ACTIVITY – Reply with one number only: the count of lines below that contain the word "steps".

RECORDED INFORMATION –
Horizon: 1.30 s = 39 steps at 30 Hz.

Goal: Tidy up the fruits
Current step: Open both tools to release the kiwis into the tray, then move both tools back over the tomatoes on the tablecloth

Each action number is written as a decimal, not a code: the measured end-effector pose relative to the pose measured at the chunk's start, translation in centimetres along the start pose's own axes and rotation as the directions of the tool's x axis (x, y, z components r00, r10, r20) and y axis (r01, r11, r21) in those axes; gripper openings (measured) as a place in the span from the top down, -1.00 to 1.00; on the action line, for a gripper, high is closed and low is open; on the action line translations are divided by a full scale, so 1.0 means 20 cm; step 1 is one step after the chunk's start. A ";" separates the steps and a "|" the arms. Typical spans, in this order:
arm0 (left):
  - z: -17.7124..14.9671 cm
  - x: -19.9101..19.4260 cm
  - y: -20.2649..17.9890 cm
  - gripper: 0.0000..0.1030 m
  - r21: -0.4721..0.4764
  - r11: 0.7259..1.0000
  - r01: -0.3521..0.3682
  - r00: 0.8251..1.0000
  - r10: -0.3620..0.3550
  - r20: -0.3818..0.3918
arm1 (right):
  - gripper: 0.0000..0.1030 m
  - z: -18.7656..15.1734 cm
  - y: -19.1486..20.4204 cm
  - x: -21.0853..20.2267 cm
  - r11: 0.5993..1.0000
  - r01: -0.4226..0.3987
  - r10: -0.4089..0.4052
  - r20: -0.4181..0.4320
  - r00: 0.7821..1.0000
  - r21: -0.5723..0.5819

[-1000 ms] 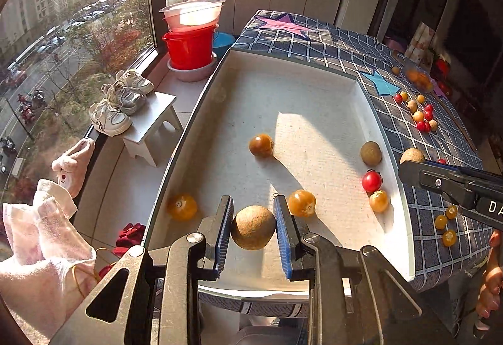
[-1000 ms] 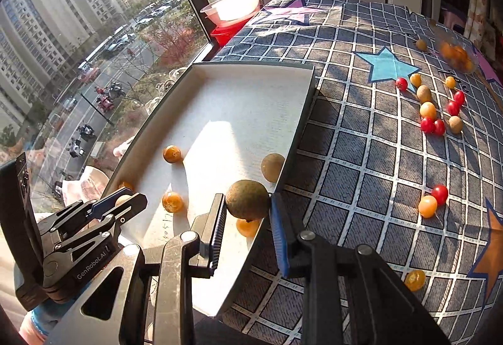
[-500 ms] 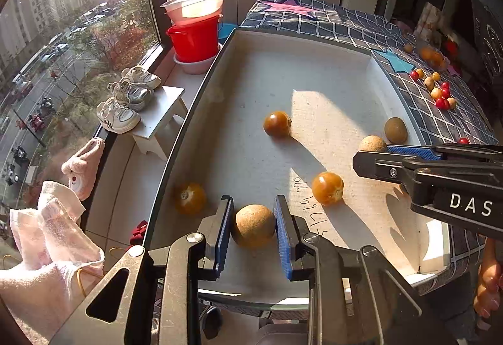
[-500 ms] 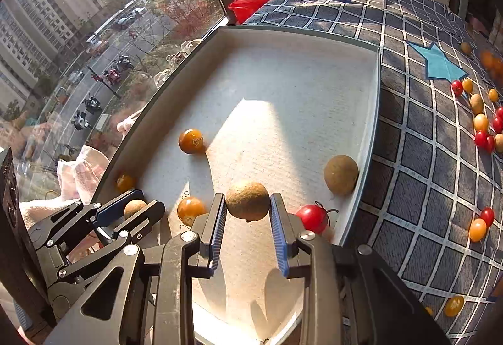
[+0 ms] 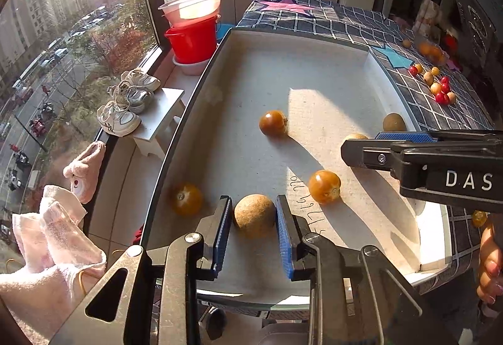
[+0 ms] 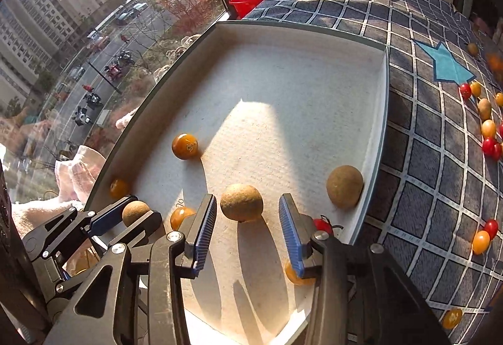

ANSWER SPACE – 2